Many moons ago, in the midst of a financial crisis rather similar to the current one, the US Federal government stepped in and began regulating the banking industry in this country. Part of FDR's New Deal in the 1930's was a new deal for banking. Many many rules and regulations were put in place, based upon the experience of the prior 20 years of boom and bust, with an aim to making sure that the larger financial institutions would not operate so shortsightedly and get themselves into a mess again. The banking industry was not amused by all this regulation, but they were desperate, so they accepted the new rules and went on.

But they did not go quietly. They grumbled from the beginning, and over time they began to use their renewed wealth and power to raise these questions "Is all this regulation really necessary? Why should the government regulate banking to this extent? Would it not be better and more efficient to allow the market to regulate things?"

These questions went mostly unheeded until the Reagan administration. Reagan was allegedly all about the market and all against regulation. So, they passed some legislation that relaxed some of the rules. They did quite a bit more by changing the administrative regulations -- these are guidelines and requirements that are how the Federal government operates, not laws, but they have a big impact on how laws are enforced. The banking community was very grateful. The changes gradually continued throughout the Reagan and Bush I administrations.

The bankers were a little afraid of the Clintons, at first, but then it turned out that the Clinton's were big fans of financial deregulation, too. After all, they made most of their money lawyering for banks trying to do an end-run around this kind of regulation. Several key measures were passed during the Clinton administration that more or less began the national real estate bubble of speculative investment. Then Bush II came in, and it was open season on all kinds of legislative and administrative regulation. The bankers got an almost free hand to operate within their beloved market. This added additional hot air to the real estate bubble. Thousands and thousands of millionaires were made by this process.
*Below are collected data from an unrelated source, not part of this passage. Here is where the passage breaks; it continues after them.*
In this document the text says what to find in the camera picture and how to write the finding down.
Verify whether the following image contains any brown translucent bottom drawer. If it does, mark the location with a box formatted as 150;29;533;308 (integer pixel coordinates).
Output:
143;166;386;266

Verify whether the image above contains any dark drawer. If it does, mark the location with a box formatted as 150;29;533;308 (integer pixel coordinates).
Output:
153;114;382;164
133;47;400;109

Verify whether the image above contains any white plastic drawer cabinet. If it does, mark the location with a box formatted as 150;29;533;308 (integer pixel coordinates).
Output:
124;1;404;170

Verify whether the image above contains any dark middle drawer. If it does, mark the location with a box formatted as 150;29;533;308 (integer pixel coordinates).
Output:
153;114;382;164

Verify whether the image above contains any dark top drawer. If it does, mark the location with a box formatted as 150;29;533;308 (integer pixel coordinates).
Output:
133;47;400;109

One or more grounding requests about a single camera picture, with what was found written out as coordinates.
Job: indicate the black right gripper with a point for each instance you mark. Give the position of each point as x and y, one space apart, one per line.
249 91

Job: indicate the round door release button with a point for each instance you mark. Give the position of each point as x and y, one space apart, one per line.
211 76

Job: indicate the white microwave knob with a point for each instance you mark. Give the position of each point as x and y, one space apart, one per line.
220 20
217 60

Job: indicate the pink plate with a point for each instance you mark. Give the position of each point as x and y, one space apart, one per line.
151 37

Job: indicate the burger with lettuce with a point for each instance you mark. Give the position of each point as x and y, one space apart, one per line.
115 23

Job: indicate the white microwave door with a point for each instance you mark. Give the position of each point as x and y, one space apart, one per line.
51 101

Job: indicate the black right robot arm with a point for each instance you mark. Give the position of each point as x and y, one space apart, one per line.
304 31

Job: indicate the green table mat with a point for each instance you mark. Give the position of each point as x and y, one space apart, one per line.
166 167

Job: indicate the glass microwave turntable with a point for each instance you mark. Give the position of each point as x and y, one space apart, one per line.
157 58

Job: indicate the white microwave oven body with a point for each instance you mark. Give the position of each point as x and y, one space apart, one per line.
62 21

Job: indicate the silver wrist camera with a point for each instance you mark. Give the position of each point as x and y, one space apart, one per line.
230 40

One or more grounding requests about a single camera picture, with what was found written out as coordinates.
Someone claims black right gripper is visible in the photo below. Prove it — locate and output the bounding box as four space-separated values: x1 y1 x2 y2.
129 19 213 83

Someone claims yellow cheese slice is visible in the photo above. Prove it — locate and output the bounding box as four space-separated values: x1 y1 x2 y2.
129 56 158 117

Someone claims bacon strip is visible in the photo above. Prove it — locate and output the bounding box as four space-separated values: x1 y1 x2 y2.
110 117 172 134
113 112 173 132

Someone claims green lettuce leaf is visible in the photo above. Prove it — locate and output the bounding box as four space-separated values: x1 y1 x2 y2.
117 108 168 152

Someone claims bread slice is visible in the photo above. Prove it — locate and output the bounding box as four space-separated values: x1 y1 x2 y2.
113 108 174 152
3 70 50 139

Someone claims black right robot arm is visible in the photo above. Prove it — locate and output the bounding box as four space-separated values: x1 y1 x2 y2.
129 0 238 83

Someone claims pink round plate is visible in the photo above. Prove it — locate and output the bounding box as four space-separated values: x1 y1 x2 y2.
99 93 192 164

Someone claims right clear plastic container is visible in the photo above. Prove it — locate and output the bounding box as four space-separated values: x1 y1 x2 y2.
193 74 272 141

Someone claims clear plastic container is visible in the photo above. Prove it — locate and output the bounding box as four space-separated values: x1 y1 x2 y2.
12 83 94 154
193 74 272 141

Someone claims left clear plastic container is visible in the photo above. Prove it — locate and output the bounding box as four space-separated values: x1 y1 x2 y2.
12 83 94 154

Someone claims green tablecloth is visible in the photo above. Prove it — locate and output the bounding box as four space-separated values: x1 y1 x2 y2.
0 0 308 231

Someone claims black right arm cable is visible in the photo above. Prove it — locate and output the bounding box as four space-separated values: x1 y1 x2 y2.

Trouble is, there are two kinds of wealth creation:

  1. factors that actually increase the real value of what is.
  2. factors that allow smart charlatans to steal other peoples' money by making them believe the real value has increased,when, in fact, it hasn't.
Type 2 financiers flock to any kind of a bubble, because it is just the kind of get rich quick device that allows them to earn millions of dollars, get out, and retire rich. This is precisely the injudicious speculative behavior that the New Deal era regulation was intended to prevent.

And it did prevent it in the 1950's when America experienced a housing boom as a result of the baby boomers. 'The regulatory stranglehold on finance' (Wall Street Journal) artificially reduced the money supply, which reduced the amount of profit that speculators could make, which enabled thousands and thousands of ordinary folks to buy houses (and keep them) because a huge real estate bubble did not happen.

Precisely the same kinds of forces were at work on the market in the past twenty years. But, in an era of decreasing regulation and increasing reliance on market forces, some pepople made out like bandits and then did the bandit thing of disappearing with their loot as soon as the bubble began to burst. Deregulation left foxes in charge of the hen house and now we've got to pay for their greed.

If we don't want the whole financial empire to come crashing down around our ears, we have to make good the blank check those banker bunco artists wrote, but what then? How are we going to prevent it from happening again? How about we put some of that good old regulation back in place? How about we act preemptively to deprive future financial pirates of the opportunity to plunder the public purse? How about we recognize that all profits are not in the public interest and that the market is incapable of regulating itself wisely?

Some regulation may be bad, but some is obviously not all that bad.